Recorded data —
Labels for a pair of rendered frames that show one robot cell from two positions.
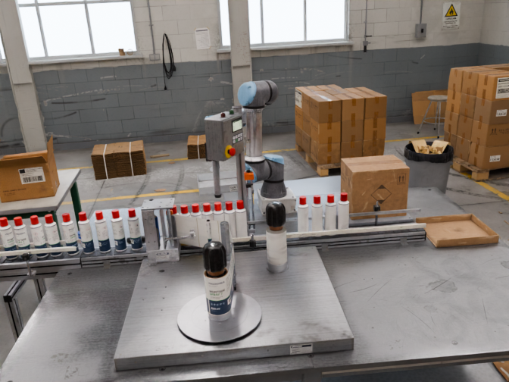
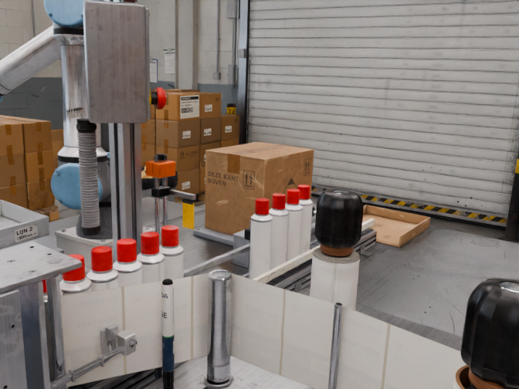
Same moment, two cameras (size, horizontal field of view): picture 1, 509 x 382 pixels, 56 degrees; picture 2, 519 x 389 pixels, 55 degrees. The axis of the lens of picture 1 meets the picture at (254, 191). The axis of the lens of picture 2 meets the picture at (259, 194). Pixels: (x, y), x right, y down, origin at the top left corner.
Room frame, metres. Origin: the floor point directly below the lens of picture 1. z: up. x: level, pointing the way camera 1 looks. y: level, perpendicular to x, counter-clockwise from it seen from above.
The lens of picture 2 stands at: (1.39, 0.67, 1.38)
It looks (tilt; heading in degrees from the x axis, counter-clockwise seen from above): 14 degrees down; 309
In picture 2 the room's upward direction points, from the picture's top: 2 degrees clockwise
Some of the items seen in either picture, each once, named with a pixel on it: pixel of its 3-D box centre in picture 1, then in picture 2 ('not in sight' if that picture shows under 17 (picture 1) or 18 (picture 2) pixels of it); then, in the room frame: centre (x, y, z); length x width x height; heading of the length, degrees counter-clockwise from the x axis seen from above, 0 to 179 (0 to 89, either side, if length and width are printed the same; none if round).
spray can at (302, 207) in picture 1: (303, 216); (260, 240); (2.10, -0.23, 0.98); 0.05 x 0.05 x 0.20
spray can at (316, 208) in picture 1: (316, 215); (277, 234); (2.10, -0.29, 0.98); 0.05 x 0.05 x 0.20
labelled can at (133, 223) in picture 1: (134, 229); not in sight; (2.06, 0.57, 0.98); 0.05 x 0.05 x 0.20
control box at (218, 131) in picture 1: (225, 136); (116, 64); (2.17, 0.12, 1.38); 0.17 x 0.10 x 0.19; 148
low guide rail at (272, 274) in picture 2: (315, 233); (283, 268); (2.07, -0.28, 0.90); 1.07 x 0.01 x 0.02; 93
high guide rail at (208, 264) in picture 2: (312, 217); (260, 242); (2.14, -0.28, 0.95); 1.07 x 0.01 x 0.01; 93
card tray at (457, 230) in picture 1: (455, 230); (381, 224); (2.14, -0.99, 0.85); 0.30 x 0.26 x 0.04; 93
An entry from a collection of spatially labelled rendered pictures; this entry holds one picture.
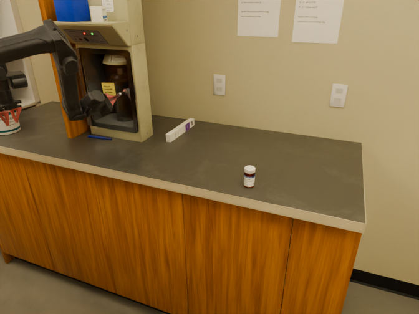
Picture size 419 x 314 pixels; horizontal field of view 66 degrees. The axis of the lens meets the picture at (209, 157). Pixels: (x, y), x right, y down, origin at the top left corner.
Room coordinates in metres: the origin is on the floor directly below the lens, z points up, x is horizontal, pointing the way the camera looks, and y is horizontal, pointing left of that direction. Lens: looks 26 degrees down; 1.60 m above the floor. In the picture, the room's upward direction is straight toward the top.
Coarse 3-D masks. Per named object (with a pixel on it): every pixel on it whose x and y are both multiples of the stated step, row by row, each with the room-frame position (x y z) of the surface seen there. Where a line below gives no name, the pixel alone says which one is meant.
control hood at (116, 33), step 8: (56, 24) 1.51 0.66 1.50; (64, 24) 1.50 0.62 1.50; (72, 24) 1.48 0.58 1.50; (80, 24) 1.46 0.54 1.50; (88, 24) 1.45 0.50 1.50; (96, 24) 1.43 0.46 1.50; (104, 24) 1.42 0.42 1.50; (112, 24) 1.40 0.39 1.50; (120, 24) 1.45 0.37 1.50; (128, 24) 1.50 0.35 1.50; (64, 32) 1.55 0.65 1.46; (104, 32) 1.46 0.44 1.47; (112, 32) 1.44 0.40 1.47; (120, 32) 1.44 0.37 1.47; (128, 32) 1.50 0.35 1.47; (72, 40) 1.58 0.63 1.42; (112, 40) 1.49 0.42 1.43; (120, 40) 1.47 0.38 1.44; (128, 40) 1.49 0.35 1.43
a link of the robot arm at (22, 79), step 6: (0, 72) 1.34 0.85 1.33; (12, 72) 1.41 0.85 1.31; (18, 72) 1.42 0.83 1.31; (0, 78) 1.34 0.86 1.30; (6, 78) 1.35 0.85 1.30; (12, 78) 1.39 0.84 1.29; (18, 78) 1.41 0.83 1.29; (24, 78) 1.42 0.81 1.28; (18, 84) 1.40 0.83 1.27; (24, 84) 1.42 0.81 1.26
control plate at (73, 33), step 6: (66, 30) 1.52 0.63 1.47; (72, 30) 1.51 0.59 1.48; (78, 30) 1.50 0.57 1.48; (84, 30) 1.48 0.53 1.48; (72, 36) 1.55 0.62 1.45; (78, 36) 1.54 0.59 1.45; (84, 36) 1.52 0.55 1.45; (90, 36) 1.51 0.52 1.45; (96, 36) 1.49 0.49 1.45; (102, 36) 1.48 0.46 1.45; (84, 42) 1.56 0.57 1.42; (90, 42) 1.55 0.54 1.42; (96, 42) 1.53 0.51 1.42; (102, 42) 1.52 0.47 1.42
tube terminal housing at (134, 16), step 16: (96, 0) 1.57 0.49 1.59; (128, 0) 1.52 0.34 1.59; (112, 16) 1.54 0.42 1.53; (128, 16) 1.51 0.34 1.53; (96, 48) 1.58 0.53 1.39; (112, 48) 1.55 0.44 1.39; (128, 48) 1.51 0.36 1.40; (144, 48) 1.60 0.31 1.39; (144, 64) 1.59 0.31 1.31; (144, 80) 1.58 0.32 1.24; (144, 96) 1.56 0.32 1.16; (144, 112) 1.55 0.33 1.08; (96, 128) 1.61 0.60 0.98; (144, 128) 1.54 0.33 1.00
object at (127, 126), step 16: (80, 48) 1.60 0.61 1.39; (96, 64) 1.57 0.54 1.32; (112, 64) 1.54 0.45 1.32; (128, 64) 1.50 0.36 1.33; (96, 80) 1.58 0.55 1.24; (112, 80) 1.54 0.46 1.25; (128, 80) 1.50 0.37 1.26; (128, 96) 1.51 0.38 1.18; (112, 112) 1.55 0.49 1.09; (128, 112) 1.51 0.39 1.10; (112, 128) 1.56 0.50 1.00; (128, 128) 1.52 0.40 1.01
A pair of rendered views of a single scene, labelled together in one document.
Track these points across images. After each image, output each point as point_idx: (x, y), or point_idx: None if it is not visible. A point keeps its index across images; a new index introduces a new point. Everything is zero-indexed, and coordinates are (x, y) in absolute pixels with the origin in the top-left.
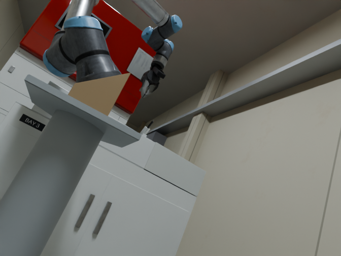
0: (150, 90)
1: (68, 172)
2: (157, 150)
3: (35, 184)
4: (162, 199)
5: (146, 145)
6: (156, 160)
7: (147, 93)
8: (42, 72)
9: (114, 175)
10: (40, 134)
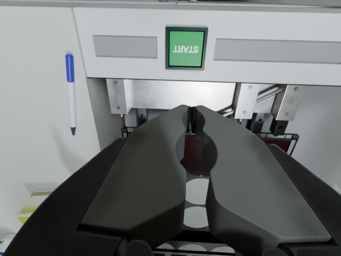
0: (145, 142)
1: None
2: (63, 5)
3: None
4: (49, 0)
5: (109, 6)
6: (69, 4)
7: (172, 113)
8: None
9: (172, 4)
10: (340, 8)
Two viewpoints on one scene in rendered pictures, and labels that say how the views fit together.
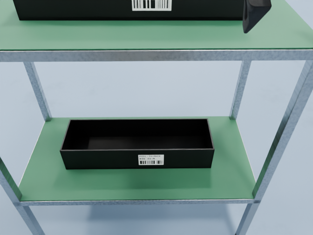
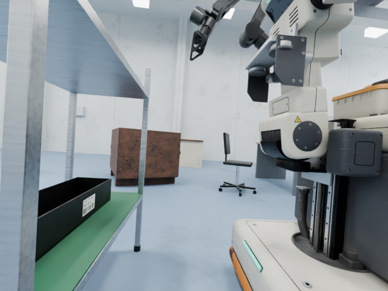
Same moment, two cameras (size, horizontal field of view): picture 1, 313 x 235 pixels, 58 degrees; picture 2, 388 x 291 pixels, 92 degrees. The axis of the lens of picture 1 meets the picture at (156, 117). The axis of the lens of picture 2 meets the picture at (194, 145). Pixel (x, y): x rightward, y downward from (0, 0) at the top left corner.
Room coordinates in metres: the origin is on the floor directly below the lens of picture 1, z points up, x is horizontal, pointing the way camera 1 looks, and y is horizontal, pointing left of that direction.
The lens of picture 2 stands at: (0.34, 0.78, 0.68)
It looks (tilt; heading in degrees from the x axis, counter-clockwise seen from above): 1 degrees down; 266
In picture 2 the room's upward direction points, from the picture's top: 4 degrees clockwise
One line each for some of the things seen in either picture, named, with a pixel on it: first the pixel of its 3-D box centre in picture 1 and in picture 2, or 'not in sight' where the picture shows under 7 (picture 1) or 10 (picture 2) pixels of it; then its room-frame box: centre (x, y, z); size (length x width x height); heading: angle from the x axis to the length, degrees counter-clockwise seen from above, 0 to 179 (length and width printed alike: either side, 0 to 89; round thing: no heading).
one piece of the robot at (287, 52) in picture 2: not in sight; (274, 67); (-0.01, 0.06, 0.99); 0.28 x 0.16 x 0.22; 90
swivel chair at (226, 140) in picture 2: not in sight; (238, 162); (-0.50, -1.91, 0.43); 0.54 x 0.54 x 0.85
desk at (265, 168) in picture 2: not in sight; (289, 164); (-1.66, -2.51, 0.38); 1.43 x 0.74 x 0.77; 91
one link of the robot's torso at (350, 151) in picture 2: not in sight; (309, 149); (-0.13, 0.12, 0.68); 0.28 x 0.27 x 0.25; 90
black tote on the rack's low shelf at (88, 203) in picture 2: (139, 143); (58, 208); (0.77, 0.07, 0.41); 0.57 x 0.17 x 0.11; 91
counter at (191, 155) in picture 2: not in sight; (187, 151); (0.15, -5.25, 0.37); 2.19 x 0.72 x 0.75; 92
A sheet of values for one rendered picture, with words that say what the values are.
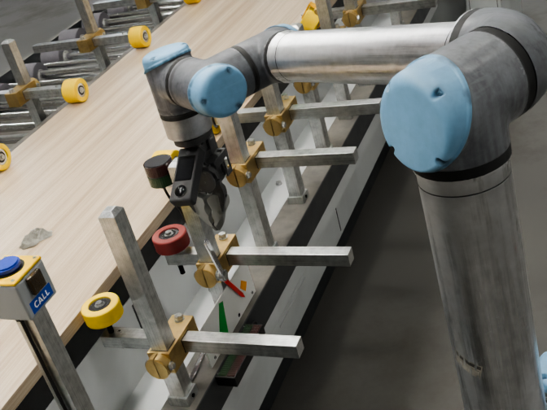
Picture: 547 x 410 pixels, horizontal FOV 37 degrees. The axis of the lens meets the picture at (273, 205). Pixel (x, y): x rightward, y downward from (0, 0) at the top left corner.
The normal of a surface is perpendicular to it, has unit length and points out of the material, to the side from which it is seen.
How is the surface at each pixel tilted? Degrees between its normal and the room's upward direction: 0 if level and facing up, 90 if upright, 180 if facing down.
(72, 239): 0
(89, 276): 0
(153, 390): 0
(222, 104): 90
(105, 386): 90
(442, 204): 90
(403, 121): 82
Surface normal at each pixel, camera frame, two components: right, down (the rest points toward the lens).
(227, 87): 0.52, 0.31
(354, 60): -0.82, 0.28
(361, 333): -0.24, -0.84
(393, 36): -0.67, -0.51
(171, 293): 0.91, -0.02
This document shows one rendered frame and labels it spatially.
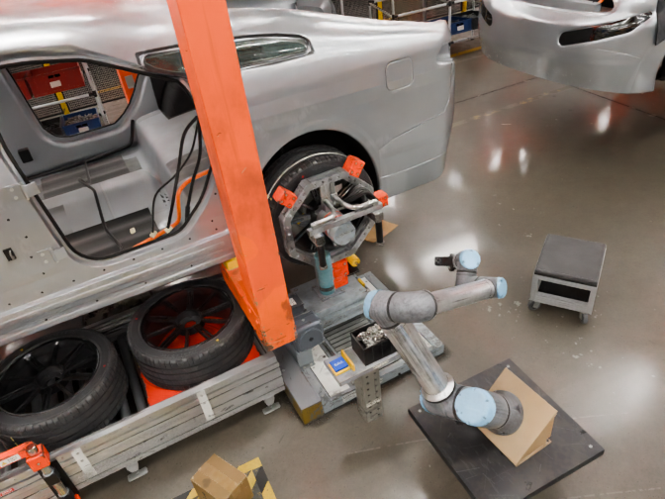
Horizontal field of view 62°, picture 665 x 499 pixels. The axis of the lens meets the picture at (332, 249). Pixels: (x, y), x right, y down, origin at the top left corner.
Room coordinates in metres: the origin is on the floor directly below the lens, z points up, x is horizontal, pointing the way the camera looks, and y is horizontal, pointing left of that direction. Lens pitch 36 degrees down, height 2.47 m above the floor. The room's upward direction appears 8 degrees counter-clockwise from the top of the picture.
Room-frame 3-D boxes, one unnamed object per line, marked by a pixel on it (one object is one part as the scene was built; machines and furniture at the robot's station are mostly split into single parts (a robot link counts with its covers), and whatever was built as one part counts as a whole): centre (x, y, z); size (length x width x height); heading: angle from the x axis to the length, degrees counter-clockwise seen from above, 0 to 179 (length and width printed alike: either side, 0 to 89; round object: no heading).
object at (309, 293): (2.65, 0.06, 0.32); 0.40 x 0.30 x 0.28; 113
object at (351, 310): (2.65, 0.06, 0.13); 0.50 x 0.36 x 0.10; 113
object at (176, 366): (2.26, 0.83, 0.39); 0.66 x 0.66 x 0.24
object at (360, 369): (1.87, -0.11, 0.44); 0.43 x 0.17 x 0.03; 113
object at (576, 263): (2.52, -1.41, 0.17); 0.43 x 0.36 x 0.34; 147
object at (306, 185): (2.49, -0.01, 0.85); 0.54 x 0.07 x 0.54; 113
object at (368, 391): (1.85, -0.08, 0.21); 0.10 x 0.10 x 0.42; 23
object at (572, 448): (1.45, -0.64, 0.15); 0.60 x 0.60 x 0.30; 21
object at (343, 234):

Work task —
The copy should hold exactly the lines from the line containing "(393, 36): -0.67, -0.51" through the last line of the records, both included, and no pictures or other lines.

Solution —
(393, 36): -0.67, -0.51
(171, 293): 0.91, -0.02
This document shows one rendered frame and labels it spatially.
Horizontal field of view 62°, picture 665 x 499 pixels. The axis of the lens meets the picture at (332, 249). Pixels: (x, y), x right, y down, origin at the top left corner.
Room coordinates in metres: the origin is on the floor directly below the lens, z points up, x is horizontal, pointing the way the camera looks, and y is horizontal, pointing left of that direction. Lens pitch 36 degrees down, height 2.47 m above the floor. The room's upward direction appears 8 degrees counter-clockwise from the top of the picture.
Room-frame 3-D boxes, one unnamed object per line, marked by a pixel on it (one object is one part as the scene was built; machines and furniture at the robot's station are mostly split into single parts (a robot link counts with its covers), and whatever was built as one part counts as a whole): centre (x, y, z); size (length x width x height); heading: angle from the x axis to the length, degrees counter-clockwise seen from above, 0 to 179 (length and width printed alike: either side, 0 to 89; round object: no heading).
object at (309, 293): (2.65, 0.06, 0.32); 0.40 x 0.30 x 0.28; 113
object at (351, 310): (2.65, 0.06, 0.13); 0.50 x 0.36 x 0.10; 113
object at (176, 366): (2.26, 0.83, 0.39); 0.66 x 0.66 x 0.24
object at (360, 369): (1.87, -0.11, 0.44); 0.43 x 0.17 x 0.03; 113
object at (576, 263): (2.52, -1.41, 0.17); 0.43 x 0.36 x 0.34; 147
object at (306, 185): (2.49, -0.01, 0.85); 0.54 x 0.07 x 0.54; 113
object at (368, 391): (1.85, -0.08, 0.21); 0.10 x 0.10 x 0.42; 23
object at (572, 448): (1.45, -0.64, 0.15); 0.60 x 0.60 x 0.30; 21
object at (343, 234):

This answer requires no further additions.